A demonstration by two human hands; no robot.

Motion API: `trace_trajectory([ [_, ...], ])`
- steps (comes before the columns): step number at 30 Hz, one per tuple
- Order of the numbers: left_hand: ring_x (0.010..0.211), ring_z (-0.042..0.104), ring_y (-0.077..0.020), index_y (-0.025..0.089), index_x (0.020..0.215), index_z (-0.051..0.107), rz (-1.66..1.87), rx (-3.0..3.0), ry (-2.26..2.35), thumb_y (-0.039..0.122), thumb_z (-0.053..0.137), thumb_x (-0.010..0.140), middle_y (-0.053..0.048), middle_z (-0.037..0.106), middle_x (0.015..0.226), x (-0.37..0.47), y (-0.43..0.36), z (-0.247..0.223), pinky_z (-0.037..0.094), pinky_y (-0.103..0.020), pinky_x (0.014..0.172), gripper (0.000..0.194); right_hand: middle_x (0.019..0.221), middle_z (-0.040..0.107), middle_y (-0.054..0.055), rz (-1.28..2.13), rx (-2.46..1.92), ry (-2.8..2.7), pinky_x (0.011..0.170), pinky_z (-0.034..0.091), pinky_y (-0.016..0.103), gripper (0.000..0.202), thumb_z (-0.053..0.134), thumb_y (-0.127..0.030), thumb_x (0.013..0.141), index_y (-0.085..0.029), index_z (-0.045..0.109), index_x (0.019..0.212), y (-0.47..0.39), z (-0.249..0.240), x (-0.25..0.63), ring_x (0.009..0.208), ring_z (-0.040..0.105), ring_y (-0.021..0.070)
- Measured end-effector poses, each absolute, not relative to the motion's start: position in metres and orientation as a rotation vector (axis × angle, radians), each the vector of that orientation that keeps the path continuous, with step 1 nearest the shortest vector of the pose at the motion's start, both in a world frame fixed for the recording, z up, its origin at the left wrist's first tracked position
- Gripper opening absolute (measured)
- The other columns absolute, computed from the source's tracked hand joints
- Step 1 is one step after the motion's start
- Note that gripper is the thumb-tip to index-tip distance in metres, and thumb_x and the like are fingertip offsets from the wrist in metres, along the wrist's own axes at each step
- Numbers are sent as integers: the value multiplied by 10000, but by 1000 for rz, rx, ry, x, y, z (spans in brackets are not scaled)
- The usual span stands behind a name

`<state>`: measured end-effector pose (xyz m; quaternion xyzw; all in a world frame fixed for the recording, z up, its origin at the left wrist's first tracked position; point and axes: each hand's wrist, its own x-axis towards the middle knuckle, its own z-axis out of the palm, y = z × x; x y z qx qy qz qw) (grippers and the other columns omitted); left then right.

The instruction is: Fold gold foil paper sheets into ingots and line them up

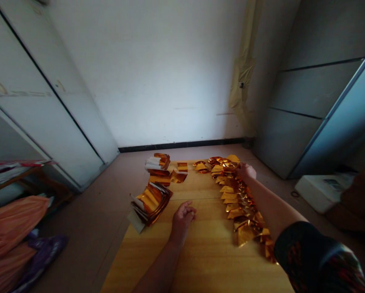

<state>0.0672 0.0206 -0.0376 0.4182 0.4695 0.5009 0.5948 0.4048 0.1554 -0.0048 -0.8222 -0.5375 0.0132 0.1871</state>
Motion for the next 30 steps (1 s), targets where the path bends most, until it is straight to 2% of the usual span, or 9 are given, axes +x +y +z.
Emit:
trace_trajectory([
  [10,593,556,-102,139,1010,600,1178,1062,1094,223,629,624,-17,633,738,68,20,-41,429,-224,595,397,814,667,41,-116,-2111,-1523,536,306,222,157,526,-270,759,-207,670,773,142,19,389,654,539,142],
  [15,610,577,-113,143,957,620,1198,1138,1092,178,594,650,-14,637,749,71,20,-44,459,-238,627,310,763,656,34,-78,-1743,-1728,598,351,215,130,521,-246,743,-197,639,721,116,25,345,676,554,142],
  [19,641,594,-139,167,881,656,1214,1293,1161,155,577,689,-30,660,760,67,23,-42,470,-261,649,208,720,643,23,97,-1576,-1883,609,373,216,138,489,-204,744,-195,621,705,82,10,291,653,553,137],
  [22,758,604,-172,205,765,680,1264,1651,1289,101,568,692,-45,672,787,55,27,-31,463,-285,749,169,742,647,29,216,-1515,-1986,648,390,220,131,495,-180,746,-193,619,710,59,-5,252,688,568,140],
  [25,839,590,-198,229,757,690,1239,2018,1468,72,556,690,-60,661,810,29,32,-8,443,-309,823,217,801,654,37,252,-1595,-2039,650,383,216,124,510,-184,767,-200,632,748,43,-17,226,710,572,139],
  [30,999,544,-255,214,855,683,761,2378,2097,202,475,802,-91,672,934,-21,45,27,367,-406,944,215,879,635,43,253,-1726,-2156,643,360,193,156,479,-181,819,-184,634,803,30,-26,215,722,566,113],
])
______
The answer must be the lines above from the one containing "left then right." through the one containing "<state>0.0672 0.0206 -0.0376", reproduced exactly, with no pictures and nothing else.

Written solution:
`<state>`: measured end-effector pose (xyz m; quaternion xyzw; all in a world frame fixed for the recording, z up, its origin at the left wrist's first tracked position; point and axes: each hand's wrist, its own x-axis towards the middle knuckle, its own z-axis out of the palm, y = z × x; x y z qx qy qz qw) (grippers and the other columns omitted); left then right.

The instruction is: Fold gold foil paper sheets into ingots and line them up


<state>0.0672 0.0206 -0.0376 0.4182 0.4695 0.5009 0.5948 0.4048 0.1554 -0.0048 -0.8222 -0.5375 0.0132 0.1871</state>

What the exercise asked for is now complete.